Work required: Find the lines below in which the string "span" occurs. Copy each one.
= Beginning of Section =
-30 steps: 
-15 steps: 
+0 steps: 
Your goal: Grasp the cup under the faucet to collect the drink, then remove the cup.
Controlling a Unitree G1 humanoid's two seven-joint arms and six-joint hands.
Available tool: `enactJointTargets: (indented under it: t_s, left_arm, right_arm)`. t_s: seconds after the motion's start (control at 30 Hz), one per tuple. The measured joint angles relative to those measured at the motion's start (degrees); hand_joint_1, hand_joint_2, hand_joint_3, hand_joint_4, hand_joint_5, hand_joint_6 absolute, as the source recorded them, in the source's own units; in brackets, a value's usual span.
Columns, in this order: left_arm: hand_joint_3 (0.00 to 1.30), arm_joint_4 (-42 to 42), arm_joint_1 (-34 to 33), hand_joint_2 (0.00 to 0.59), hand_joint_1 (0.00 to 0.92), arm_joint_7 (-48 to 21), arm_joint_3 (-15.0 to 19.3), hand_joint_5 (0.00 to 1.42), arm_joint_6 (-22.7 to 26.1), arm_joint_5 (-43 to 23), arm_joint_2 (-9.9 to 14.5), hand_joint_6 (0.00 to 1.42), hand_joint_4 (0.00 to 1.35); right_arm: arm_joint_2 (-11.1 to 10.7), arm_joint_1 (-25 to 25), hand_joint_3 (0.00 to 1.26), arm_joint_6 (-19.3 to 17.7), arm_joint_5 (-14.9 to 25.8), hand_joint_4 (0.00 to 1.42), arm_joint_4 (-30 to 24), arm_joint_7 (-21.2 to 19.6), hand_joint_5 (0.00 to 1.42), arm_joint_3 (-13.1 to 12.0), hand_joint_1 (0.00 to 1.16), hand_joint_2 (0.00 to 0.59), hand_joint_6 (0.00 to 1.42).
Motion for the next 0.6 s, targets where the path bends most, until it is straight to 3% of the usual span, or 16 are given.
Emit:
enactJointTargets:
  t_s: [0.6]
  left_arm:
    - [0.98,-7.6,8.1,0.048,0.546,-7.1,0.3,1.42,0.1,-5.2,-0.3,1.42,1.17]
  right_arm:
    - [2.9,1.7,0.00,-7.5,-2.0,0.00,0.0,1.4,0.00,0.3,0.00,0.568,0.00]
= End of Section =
Solution:
Available tool: `enactJointTargets: (indented under it: t_s, left_arm, right_arm)`. t_s: seconds after the motion's start (control at 30 Hz), one per tuple. The measured joint angles relative to those measured at the motion's start (degrees); hand_joint_1, hand_joint_2, hand_joint_3, hand_joint_4, hand_joint_5, hand_joint_6 absolute, as the source recorded them, in the source's own units; in brackets, a value's usual span.
Motion for the next 0.6 s, targets where the path bends most, until it is straight to 3% of the usual span, or 16 are given.

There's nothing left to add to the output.